Dicussions on four new small CCDs IMX183, IMX294 IMX385, IMX390, ( and a bit on GSense2020 BSI )
From Albéric posted on Webastro:
For reading noise figures, be careful it depends on the gain and it also varies a bit from one sensor to another. In rapid CP, one works with high gain (60 to 90% approximately) values, but not at max gain.
On the noise values, I would rather set the sliders to these values, looks more reasonable to me:
IMX183: 1.3 e-
IMX224: 0.75 e-
IMX290: 1 e-
IMX178: 1.5 e-
Then a sensor with tiny 2.4 micron pixels is anything but soft and versatile. In deep sky it is limited to fast and expensive astrographs or a SC (Schmidt Cassegrain) equipped with Hyperstar. Want to equip a conventional Newton at F / 5 with an expensive reducer dedicated type ASA, it is also often embarking in a big galley side settings ...
With 4.63 micron pixels, you can easily use classical instruments telescope / telescope to F / D of 5 or 6. Or SC / Mak with a classic focal reducer. It is therefore an excellent compromise to do everything (fast CP, slow CP, lunar, planetary see solar if mono sensor) with the majority of the trade instrument, the same definition versatility. In addition it has an excellent frame rate, which can be increased in fenestrating, and its resolution of almost 11 Mpixel is roughly equivalent to that of a Sony A7S.

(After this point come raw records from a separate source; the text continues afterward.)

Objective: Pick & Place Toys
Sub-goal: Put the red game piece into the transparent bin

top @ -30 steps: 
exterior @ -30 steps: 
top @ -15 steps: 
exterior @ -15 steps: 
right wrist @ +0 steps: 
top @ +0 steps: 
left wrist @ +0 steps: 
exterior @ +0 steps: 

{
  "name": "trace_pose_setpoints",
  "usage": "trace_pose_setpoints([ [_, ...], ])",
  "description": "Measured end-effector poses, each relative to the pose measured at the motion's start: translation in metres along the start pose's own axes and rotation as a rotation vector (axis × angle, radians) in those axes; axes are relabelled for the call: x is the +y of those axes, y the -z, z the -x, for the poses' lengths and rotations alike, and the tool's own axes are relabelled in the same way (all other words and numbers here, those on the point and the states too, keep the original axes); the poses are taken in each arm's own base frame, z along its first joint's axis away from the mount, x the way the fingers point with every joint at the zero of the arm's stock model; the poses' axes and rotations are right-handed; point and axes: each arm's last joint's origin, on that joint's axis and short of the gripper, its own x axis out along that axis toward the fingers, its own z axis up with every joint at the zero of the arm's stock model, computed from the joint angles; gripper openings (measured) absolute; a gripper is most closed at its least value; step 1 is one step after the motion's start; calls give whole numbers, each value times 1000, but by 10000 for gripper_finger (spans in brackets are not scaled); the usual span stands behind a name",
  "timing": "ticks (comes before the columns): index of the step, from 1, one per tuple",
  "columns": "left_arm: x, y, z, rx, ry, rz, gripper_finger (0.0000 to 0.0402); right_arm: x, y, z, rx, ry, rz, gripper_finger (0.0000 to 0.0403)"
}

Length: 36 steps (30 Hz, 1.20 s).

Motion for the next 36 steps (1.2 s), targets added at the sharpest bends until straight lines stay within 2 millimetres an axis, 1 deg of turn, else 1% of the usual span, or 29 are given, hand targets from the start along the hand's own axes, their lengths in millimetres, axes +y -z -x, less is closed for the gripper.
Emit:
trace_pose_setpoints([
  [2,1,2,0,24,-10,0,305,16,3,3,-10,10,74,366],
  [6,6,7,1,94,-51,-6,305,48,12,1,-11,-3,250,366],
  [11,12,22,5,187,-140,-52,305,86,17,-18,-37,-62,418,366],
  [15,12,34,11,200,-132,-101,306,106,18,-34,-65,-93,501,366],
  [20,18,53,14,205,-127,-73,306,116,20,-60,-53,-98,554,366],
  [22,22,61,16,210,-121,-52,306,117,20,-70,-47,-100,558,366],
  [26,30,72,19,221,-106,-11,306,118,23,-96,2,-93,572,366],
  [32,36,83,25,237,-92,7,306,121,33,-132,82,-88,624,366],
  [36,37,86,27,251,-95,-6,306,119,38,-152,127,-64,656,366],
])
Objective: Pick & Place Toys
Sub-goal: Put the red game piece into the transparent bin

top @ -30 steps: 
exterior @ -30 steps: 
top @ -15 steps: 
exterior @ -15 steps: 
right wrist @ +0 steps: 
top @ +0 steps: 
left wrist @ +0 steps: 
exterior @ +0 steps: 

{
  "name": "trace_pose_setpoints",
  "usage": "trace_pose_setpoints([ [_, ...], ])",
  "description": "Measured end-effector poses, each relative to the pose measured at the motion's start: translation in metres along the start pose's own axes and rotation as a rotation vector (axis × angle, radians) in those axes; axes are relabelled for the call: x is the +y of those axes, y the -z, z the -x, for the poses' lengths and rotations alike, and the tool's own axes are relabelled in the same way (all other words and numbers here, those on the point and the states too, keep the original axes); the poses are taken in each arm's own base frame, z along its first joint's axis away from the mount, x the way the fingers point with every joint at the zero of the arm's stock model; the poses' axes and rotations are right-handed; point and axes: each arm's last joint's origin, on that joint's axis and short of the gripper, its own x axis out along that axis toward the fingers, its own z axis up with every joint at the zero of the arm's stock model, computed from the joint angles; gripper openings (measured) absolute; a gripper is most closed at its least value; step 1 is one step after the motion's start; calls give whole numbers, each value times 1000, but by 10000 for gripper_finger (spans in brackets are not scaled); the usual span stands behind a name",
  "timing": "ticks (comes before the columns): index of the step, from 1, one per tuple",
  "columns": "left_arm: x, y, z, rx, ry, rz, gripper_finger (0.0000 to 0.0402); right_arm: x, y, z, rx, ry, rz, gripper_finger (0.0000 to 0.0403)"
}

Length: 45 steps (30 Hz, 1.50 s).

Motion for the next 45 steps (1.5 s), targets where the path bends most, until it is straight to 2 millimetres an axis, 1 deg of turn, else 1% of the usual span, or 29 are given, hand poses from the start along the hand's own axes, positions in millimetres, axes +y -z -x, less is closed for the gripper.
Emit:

For the reading noise values, you have to reduce this value to the pixel size and the received stream.
IMX183: 5.8 micron2, reading noise of the order of 1.3 e-
IMX390: 9 micron2, reading noise of the order of 1 e-
IMX385: 14.1 micron2, reading noise of the order of 0.75 e-
IMX294: 21.1 micron2, reading noise of the order of 1.5 e- to 2 e-
To simplify things, considering a single monochrome sensor, with a QE "reasonable" means of 70% on the visible spectrum and arbitrary Illumination of 1 photon / micron2 / sec:
IMX183: 9x0.7 = 4.1 e- detected in 1 sec of exposure
IMX390: 9x0.7 = 6.3 e- detected in 1 sec of exposure
IMX385: 14.1 * 0.7 = 9.9 e- detected in 1 sec of exposure
IMX294: 21.1x0.7 = 14.8 e- detected in 1 sec of exposure
Dynamic range:
IMX183: 20 log (4.1 / 1.3) = 10 dB
IMX390: 20 log (6.31 / 1) = 16 dB
IMX385: 20 log (9.9 / 0.75) = 22 dB
IMX294: 20 log (14.8 / 1.5) = 20 dB for 1.5 e-
20 log (14.8 / 2) = 17.3 dB if based on 2 e-
If the estimates are accurate and if the glow amp remains unobtrusive or easy to remove, I maintain, the IMX294 is really a super super super sensor in all areas including in CP short poses where it will be perfect for a color type camera. The only real problem is clearly the lack of a monochrome version.
Regarding the IMX390, you forget two crucial numbers:-
- the frame rate:
60 image / sec in HD, to make it simple, it is a comeback 5 years late. Logically, Sony directly announces the color version, "Sony's new image sensor has addressed this issue by making the exposure time longer than the LED flicker frequency, "
Understanding that they simply limited the exposure time to a compatible minimum value with the frequency of these traffic lights.
- the saturation signal:
only 700 mV, is the lowest value of all in the table !
So it saturates faster than other sensors. In addition to CP short pose, one works at high gain so the dynamic range is already very limited. There it will be even worse!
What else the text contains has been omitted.